We recently visited the Spanish city of Bilbao on a seven-day Iberian cruise. Bilbao’s centre is located thirty minutes away from the cruise terminal. The port itself is actually in the pretty area of Getxo. Those who want to stay close by will benefit from a pretty marina with shops and restaurants, and a sandy beach within walking distance of the ship.
The drive to Bilbao takes you past some grand, Spanish houses and leafy avenues before reaching the busy city centre. Our shuttle bus stopped a five-minute walk from the Guggenheim, my destination for the day.

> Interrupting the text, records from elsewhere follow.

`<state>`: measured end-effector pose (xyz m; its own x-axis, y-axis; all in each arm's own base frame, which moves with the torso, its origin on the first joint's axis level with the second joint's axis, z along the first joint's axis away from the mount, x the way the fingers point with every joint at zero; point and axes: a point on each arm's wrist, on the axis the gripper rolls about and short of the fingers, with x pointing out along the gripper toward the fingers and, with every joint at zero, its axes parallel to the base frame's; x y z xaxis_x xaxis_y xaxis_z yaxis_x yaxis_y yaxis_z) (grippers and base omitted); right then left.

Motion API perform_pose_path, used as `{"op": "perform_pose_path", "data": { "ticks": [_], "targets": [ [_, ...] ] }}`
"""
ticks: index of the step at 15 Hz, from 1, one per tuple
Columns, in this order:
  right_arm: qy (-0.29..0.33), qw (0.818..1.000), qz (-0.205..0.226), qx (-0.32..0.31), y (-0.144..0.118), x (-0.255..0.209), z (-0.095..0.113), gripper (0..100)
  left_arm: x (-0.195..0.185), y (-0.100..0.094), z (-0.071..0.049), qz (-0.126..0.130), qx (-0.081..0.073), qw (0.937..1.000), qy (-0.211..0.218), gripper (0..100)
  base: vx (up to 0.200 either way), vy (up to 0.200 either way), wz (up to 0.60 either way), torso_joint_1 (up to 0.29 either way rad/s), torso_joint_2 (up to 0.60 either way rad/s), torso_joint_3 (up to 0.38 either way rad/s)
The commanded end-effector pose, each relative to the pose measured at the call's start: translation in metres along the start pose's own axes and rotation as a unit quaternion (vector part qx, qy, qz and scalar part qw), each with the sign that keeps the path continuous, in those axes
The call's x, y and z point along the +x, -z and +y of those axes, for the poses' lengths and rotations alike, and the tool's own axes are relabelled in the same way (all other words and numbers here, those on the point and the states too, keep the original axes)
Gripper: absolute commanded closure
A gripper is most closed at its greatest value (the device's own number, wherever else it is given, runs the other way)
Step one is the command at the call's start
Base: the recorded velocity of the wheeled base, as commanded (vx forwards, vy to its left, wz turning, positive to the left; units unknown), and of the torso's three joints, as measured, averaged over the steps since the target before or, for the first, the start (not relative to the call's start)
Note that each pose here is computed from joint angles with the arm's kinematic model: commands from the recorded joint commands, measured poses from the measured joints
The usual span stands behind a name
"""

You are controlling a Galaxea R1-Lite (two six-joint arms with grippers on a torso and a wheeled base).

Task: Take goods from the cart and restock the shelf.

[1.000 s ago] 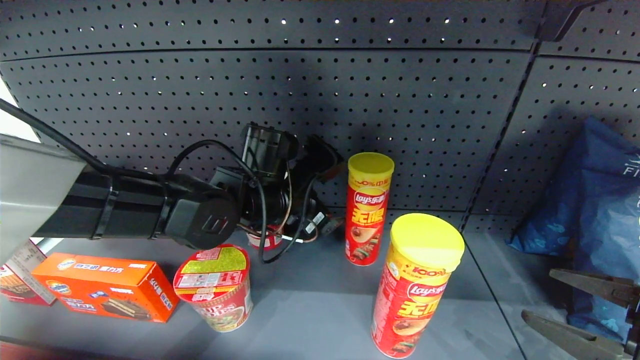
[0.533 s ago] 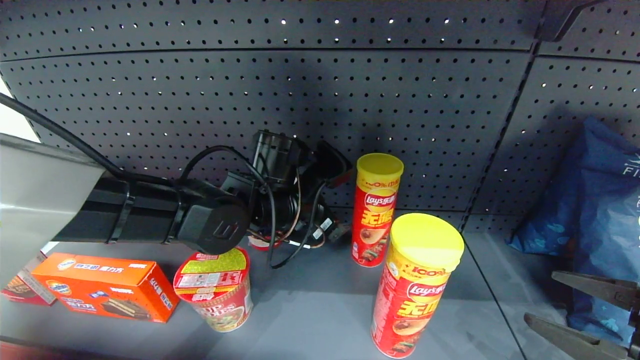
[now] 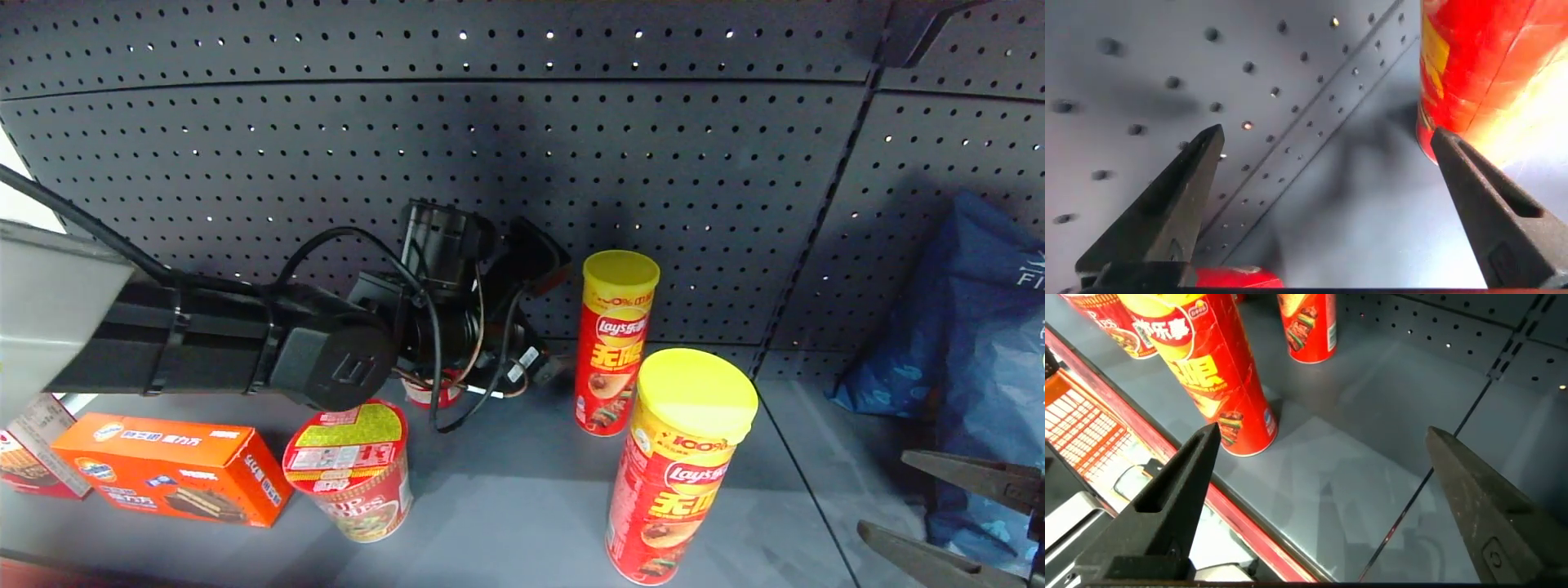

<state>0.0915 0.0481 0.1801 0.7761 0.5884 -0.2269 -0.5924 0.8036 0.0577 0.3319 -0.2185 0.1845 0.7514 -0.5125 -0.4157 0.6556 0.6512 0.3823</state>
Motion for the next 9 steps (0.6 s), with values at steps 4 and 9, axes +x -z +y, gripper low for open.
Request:
{"op": "perform_pose_path", "data": {
  "ticks": [4, 9],
  "targets": [
    [0.047, 0.998, 0.040, 0.001, -0.003, 0.023, -0.006, 0, -0.065, -0.028, 0.032, -0.063, -0.026, 0.9962, -0.054, 0, 0.000, 0.000, 0.00, 0.000, 0.00, 0.000],
    [0.027, 0.996, 0.080, -0.009, -0.001, 0.043, 0.001, 0, -0.117, 0.000, 0.034, -0.066, -0.037, 0.9934, -0.087, 0, 0.000, 0.000, 0.00, 0.000, 0.00, 0.000]
  ]
}}
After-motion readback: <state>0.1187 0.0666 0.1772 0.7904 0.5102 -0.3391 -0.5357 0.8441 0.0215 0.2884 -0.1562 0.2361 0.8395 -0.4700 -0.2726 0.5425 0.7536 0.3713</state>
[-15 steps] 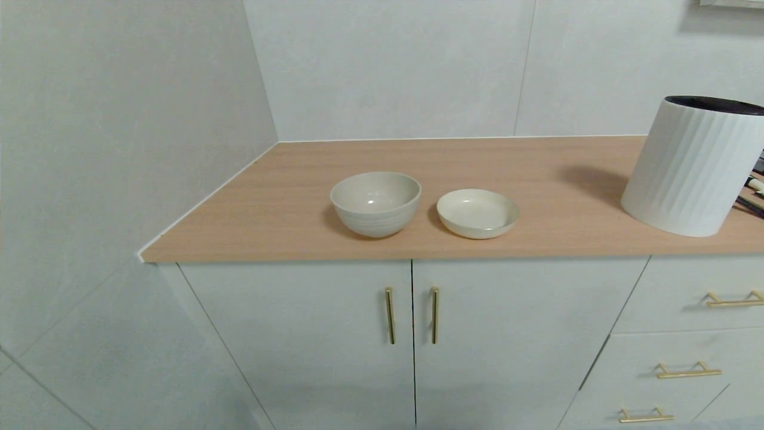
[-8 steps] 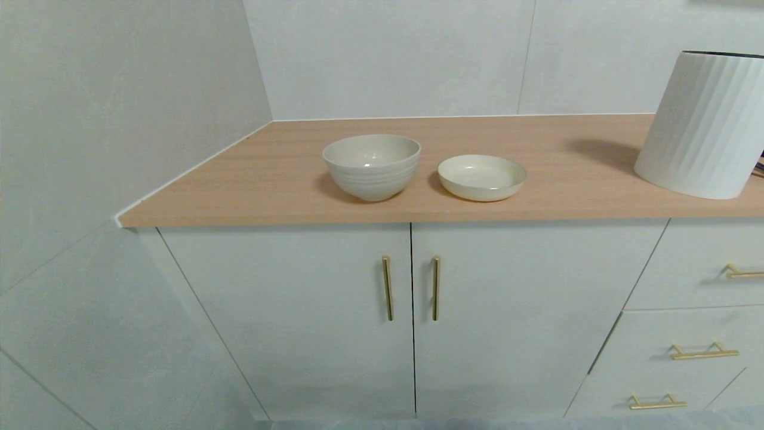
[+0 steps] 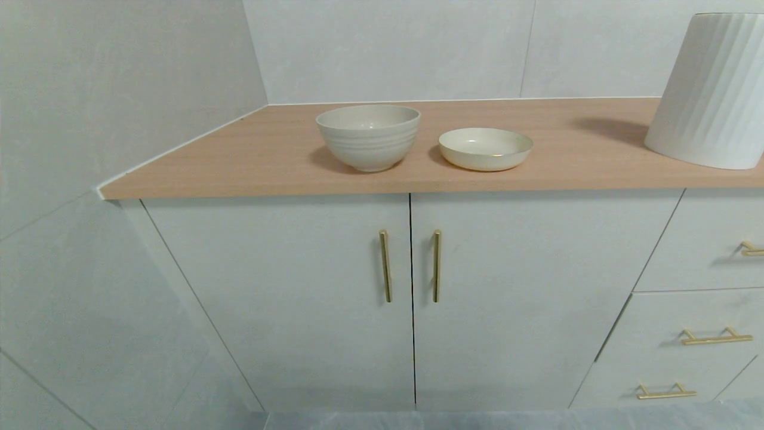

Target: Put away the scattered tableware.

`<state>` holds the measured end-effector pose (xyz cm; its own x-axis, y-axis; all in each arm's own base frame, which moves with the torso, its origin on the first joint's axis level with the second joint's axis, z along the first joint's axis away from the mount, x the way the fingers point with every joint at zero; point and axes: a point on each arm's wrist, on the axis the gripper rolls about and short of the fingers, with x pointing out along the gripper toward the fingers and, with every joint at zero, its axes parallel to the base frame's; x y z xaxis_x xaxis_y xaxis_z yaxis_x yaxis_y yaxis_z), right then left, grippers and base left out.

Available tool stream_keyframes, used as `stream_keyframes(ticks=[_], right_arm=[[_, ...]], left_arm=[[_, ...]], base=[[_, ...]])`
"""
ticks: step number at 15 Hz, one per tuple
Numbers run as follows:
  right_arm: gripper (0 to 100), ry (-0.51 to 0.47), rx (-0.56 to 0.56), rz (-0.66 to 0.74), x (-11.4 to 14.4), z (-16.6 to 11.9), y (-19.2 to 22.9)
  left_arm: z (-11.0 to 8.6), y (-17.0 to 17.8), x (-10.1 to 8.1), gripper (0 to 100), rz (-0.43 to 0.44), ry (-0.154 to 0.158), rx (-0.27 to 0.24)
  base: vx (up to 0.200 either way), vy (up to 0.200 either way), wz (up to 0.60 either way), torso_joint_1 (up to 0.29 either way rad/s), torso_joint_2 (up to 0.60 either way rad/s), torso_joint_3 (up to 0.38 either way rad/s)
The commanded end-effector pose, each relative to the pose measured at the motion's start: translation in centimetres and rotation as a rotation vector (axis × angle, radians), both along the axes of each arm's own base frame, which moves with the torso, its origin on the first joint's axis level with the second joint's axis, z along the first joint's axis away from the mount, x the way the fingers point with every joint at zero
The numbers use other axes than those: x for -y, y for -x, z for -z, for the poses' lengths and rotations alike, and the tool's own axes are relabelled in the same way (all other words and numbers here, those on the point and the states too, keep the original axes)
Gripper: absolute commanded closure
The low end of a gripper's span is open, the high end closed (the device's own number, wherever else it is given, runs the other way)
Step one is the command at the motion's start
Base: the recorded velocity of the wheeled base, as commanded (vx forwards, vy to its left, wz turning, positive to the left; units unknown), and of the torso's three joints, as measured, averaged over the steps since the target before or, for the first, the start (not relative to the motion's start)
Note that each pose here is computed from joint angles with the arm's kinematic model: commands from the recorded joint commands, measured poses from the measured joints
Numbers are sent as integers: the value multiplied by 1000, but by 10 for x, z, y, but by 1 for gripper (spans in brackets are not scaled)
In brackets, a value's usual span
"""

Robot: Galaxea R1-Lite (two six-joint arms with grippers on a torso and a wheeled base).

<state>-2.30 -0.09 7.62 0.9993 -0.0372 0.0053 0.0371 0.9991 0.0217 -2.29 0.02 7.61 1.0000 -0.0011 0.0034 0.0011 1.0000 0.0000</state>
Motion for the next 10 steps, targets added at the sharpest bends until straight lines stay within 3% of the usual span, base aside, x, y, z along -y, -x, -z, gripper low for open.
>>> stream_keyframes(ticks=[1, 10], right_arm=[[0, 0, -1, 0, 0, 0, 0], [0, 55, -3, -8, 0, 0, 0]], left_arm=[[0, 0, 0, 0, 0, 0, 0], [0, 0, 0, 0, -1, 0, 0]], base=[[0, 0, 0, -56, 17, 36], [0, 0, 0, 0, 0, 0]])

A building with a difference
Like its more famous cousin in New York, the architectural design of Bilbao’s Guggenheim stands out. Sitting proudly at the edge of the Nervion River, the building is the epitome of modern art, offering a taste of what’s on offer inside. Opened in 1997, the museum cost US $89 million to build and was commissioned to help regenerate the city centre. It is one of the most admired works of contemporary architecture, with a curved exterior and walls of glass and titanium, which catch the light.
Outside the front entrance sits an enormous figure of a West Highland terrier, which is covered in bedding plants. Created by the artist Jeff Koons in 1992, ‘Puppy’ aims to instil optimism and security in those who view it. It also serves as a taster of what’s to come inside the Guggenheim Bilbao.
The art of modernism
Entry into the gallery is €16 for adults and an audio guide and map are included in the fee. Visitors are encouraged to work their way around the three floors, starting at the bottom, working their way up. The first exhibit I came to was Andy Warhol ‘Shadows,’ 1978-79. The exhibition showcases 102 canvases, which were painted with a sponge mop in varying colours. The artwork aims to draw people’s gaze to the light aspect of the painting. Warhol stated that this artwork was based on a photo of a shadow in his office. This is not the only Warhol in the Guggenheim. His iconic silkscreen repetitions of Marilyn Monroe, also feature on the third floor.
Floors one and two featured some very abstract modern art by a variety of artists, including Louise Bourgeois’ ‘Cells,’ a series of architectural spaces, which deal with different emotions. Other contemporary artists include Mark Rothko, Jorge Oteiza and Anselm Kiefer, which help make up part of the permanent collection.
The highlight of my visit was ‘Windows of the city: the school of Paris, 1900-1945,’ on the third floor. This exhibit featured works by my favourite artist, Pablo Picasso but Gris, Duchamp, Chagall and Delaunay also feature. The exhibition charts key movements of modernism, including Cubism and Surrealism. After my visit to the museum (having had a quick look at more outdoor works of art), I walked along the river to a shopping centre I spotted on our way in. There weren’t many enticing shops near our shuttle bus drop off point, but the Centro Comercial Zubiarte had lots of stores and restaurant chains, perfect for a light lunch.
A friend later informed me that she found an excellent two-storey food market in Bilbao’s old town across the river, although it was a long walk from the Guggenheim. The old town, also known as Casco Viejo, is bursting with charming streets, lively bars and quirky shops. There’s plenty for keen sightseers, including a cathedral and weekly flea market. If you don’t want to do the long walk, there are City Sightseeing buses, which tour the city. If you want to go further afield you may want to explore the neighbouring towns of Guernica and San Sebastian, the latter is known for its lovely bay.